Also, and I beg you to pardon my ignorance... but what exactly would be CP and CN's business case against leasing, or transferring, the ROW to a publicly-subsidized agency? From a commercial and practical point of view, nothing would change except the fact that engineers would have to call a "foreign" RTC. Also, the "loss" of ROW property would mean reducing operative costs, and everybody knows that infrastructure costs are among the biggest red figures in the bill at the end of the year.
According to a RAC report, in 2018, Canada's railways spent a combined 2.38 billion CA$ for the maintenance of its 49 422 km network (~ 48 160 CA$/km).

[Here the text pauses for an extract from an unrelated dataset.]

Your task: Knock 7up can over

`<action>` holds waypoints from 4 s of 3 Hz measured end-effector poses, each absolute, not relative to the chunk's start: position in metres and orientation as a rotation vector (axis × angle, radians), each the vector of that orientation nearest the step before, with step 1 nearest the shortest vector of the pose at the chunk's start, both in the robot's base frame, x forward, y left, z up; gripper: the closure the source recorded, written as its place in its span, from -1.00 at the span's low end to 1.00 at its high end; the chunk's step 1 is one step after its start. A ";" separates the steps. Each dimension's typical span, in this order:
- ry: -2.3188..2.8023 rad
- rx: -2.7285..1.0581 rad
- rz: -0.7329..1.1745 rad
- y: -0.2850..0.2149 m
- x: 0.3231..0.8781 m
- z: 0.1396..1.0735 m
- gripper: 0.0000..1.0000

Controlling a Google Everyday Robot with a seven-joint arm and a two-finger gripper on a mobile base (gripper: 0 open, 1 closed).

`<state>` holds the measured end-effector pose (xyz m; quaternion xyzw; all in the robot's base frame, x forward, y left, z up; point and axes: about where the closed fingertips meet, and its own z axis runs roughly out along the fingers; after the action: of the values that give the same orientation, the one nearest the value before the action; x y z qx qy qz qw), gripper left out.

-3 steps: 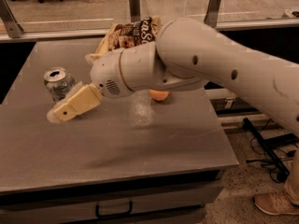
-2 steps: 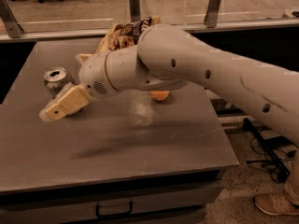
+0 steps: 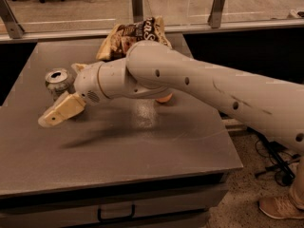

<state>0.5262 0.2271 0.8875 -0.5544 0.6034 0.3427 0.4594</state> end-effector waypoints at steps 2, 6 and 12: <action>1.492 -1.364 0.873 0.230 0.533 0.869 -0.19; 1.587 -1.985 0.428 0.217 0.568 0.908 1.00; 1.917 -2.443 0.290 0.132 0.508 0.845 -1.00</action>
Offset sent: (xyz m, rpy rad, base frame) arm 0.0149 -0.0002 -0.0240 0.0063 0.0339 0.0078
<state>0.5081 0.1320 0.8445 -0.7832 0.6147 0.0929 0.0114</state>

To make a comparison, the AAR estimated, for the same year, an expenditure of roughly 29 billion CA$ for the maintenance of the 225 000 km American network (~ 129 000 CA$/km), while Rete Ferroviaria Italiana (RFI), subsidiary of the state-owned holding company Ferrovie dello Stato (FS), spent 6.5 billion CA$ for the maintenance of the 16 781 km railway network (~ 387 400 CA$/km). (The Italian figures shouldn't be surprising, considering that more than 70% of the network is electrified and 45% of it is double-track.)
Now, taking into account a core-network of roughly 2 103 km of Corridor lines, we could make three expenditure hypothesis: the first, with RAC costs/km, would see an annual government subsidy of 101.3 million CA$/year; the second, with ARR costs/km, would see an annual government subsidy of 271.3 million CA$/year; and the third, with the Italian ones, a subsidy of 814.7 million CA$/year.
Except for the Italian-scenario subsidy, which is clearly unrealistic considering the aforementioned characteristics of the Italian railway network, a publicly-owned Corridor infrastructure wouldn't really shake the economic stability of the government.